Building a Stripe::Event object

Now, we actually need to transform the payload into a Stripe::Event object to make sure that it is safe.

For the signature decryption, we'll need one last thing : the signing secret of the endpoint. You can find in the stripe dashboard, in the new webhook endpoint page that you just created. You can add it in your .env files, under the name PAYMENT_WEBHOOK_SECRET for example.

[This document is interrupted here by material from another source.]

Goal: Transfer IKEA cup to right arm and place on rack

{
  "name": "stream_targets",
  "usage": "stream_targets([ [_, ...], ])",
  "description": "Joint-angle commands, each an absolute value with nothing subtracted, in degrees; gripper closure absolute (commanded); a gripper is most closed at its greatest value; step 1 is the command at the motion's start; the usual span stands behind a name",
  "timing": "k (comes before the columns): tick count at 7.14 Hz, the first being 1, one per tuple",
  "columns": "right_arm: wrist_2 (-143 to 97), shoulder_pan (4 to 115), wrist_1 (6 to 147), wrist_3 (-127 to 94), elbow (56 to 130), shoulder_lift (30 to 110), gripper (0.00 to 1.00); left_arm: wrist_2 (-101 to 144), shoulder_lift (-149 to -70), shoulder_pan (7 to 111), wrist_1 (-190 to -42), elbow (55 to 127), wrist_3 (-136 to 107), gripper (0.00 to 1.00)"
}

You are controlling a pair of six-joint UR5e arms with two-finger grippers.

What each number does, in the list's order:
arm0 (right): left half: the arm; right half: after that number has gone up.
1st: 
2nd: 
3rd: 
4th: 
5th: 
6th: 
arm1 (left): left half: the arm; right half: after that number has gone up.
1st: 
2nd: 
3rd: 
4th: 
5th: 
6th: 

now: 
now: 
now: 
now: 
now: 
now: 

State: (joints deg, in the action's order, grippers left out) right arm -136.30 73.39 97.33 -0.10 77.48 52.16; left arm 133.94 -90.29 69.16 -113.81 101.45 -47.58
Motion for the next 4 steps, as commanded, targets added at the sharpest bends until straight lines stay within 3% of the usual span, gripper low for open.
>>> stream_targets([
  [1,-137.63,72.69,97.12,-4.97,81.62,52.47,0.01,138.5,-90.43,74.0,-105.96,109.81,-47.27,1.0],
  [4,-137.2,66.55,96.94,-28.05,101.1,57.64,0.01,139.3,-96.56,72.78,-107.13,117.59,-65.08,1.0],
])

Showing where the secret key is in the endpoint page

Then we have everything necessary to create a service to build this event. This service will accept as a parameter:

  • the payload, which will be a string;
  • and the signature header (with the v1 and t values, remember?) for the security check. We'll also need to use the stripe webhook secret.

The building of the event can raise two kind of errors in case of bad data, and it's important we handle these errors properly. So let's add a basic error handler with this in mind.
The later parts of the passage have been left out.